WHAT TO PRODUCE: Everything in the listing below should be written out again exactly, except the pictures.

+++ DATA BELOW +++

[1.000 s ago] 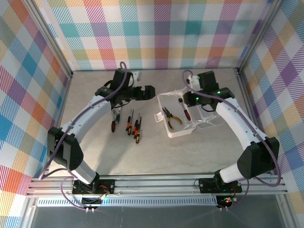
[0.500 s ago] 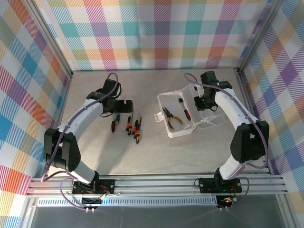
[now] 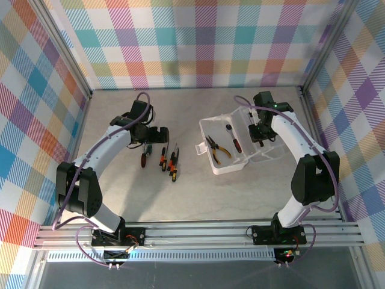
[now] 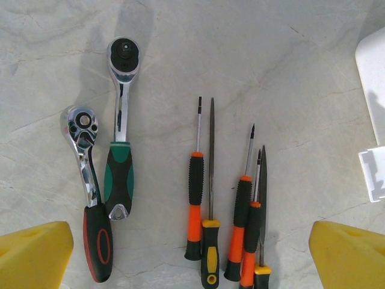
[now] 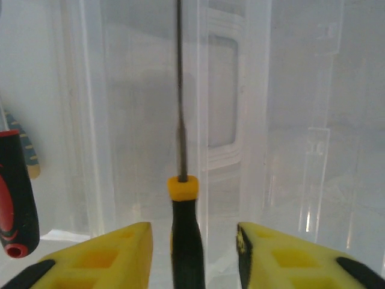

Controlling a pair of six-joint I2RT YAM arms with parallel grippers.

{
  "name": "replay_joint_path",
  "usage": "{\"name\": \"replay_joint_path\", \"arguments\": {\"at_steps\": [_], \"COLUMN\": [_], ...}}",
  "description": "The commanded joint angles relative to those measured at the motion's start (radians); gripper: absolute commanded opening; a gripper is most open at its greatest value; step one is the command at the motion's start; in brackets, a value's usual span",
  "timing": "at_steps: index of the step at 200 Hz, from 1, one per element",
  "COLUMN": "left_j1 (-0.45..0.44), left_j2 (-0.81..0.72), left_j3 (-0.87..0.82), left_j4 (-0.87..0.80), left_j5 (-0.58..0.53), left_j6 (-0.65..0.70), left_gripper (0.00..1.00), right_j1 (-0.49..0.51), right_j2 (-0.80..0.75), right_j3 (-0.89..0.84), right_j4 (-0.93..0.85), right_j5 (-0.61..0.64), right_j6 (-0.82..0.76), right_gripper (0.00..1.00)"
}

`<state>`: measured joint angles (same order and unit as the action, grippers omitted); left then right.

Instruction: Pack the tool kit

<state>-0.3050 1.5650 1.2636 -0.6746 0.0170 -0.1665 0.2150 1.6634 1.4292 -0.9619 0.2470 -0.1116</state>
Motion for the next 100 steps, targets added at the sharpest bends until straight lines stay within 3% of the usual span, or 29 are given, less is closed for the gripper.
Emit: {"name": "replay_joint_path", "arguments": {"at_steps": [1, 26, 40, 50, 65, 87, 100], "left_j1": [0.0, 0.0, -0.002, -0.003, -0.013, -0.045, -0.061], "left_j2": [0.012, 0.019, 0.026, 0.031, 0.039, 0.068, 0.094], "left_j3": [-0.013, -0.012, -0.016, -0.027, -0.058, -0.099, -0.111], "left_j4": [0.0, -0.017, -0.028, -0.03, -0.017, 0.0, 0.007], "left_j5": [0.007, 0.017, 0.019, 0.025, 0.032, 0.019, -0.002], "left_j6": [0.017, 0.024, 0.024, 0.024, 0.009, -0.006, -0.015], "left_gripper": [1.0, 1.0, 1.0, 1.0, 1.0, 1.0, 0.93], "right_j1": [0.0, 0.001, 0.004, 0.013, 0.047, 0.092, 0.113], "right_j2": [-0.016, -0.055, -0.084, -0.111, -0.167, -0.221, -0.231], "right_j3": [0.02, 0.033, 0.04, 0.041, 0.022, -0.001, -0.003], "right_j4": [-0.028, -0.034, -0.038, -0.034, 0.002, 0.049, 0.058], "right_j5": [-0.007, -0.022, -0.041, -0.064, -0.088, -0.158, -0.166], "right_j6": [-0.002, 0.003, 0.006, 0.006, 0.03, 0.052, 0.059], "right_gripper": [0.5, 0.55, 0.63, 0.72, 1.0, 0.99, 0.99]}}
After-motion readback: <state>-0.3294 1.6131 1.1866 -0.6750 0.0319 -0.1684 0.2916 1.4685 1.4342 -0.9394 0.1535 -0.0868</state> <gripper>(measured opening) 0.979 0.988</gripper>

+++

EXERCISE RESPONSE:
[1.000 s ago] 
[0.500 s ago] 
[now] 
[now] 
[now] 

Controlling a pair of six-joint I2RT YAM arms with parallel grippers.

{
  "name": "replay_joint_path",
  "usage": "{\"name\": \"replay_joint_path\", \"arguments\": {\"at_steps\": [_], \"COLUMN\": [_], ...}}",
  "description": "The commanded joint angles relative to those measured at the motion's start (radians); gripper: absolute commanded opening; a gripper is most open at its greatest value; step one is the command at the motion's start; in brackets, a value's usual span",
  "timing": "at_steps: index of the step at 200 Hz, from 1, one per element",
  "COLUMN": "left_j1 (-0.45..0.44), left_j2 (-0.81..0.72), left_j3 (-0.87..0.82), left_j4 (-0.87..0.80), left_j5 (-0.58..0.53), left_j6 (-0.65..0.70), left_gripper (0.00..1.00), right_j1 (-0.49..0.51), right_j2 (-0.80..0.75), right_j3 (-0.89..0.84), right_j4 (-0.93..0.85), right_j5 (-0.61..0.64), right_j6 (-0.82..0.76), right_gripper (0.00..1.00)"
}

`<state>`: measured joint angles (same order and unit as the action, grippers omitted); left then right.

Instruction: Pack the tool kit

<state>-0.3050 1.5650 1.2636 -0.6746 0.0170 -0.1665 0.2150 1.6634 1.4292 -0.9619 0.2470 -0.1116</state>
Motion for the next 100 steps, targets added at the sharpest bends until straight lines stay within 3% of the usual span, or 29 are given, less is closed for the gripper.
Emit: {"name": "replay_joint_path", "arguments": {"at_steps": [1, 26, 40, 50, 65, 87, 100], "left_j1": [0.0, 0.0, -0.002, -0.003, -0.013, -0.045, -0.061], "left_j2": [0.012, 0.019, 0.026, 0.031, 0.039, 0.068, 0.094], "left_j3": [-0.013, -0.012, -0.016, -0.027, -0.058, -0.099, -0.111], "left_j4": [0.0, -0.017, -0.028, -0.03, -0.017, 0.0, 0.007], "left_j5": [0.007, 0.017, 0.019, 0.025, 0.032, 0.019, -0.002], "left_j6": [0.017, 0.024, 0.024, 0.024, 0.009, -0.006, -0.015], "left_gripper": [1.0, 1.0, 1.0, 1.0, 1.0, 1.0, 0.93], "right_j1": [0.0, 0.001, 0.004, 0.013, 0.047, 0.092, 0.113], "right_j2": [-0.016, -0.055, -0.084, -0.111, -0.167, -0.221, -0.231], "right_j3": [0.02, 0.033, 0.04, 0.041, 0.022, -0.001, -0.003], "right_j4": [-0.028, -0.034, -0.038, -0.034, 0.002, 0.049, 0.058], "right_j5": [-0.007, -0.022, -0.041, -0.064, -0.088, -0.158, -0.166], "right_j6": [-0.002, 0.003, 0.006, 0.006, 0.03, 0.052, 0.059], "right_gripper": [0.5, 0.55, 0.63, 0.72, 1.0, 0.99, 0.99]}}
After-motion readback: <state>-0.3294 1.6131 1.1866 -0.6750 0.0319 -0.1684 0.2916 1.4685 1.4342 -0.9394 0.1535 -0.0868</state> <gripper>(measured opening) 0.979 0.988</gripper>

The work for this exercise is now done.